YOUR OBJECTIVE :: When the string "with" is part of a line below, that line should be copied.

DATA BLOCK ::
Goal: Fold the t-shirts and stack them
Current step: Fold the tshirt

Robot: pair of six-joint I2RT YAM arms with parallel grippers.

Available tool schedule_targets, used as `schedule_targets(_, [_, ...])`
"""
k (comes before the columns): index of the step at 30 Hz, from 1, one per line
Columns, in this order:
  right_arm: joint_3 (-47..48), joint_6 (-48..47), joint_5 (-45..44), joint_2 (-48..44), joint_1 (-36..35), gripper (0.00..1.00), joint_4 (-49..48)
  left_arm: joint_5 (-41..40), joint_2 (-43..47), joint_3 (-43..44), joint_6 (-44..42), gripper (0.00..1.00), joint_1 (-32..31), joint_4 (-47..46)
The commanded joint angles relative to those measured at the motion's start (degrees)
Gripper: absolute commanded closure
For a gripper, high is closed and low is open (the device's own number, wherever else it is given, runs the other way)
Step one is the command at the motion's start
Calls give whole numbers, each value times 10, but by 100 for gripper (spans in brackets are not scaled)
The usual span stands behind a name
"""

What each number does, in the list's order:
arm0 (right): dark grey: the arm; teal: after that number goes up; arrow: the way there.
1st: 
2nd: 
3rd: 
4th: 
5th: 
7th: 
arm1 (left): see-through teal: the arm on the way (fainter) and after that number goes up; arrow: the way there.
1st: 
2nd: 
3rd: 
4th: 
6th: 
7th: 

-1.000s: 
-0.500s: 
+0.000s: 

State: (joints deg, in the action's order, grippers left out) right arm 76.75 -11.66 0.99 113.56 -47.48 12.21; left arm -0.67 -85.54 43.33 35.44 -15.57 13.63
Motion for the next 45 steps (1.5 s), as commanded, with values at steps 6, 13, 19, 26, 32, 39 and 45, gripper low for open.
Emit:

WRITTEN RESPONSE ::
Robot: pair of six-joint I2RT YAM arms with parallel grippers.
Motion for the next 45 steps (1.5 s), as commanded, with values at steps 6, 13, 19, 26, 32, 39 and 45, gripper low for open.

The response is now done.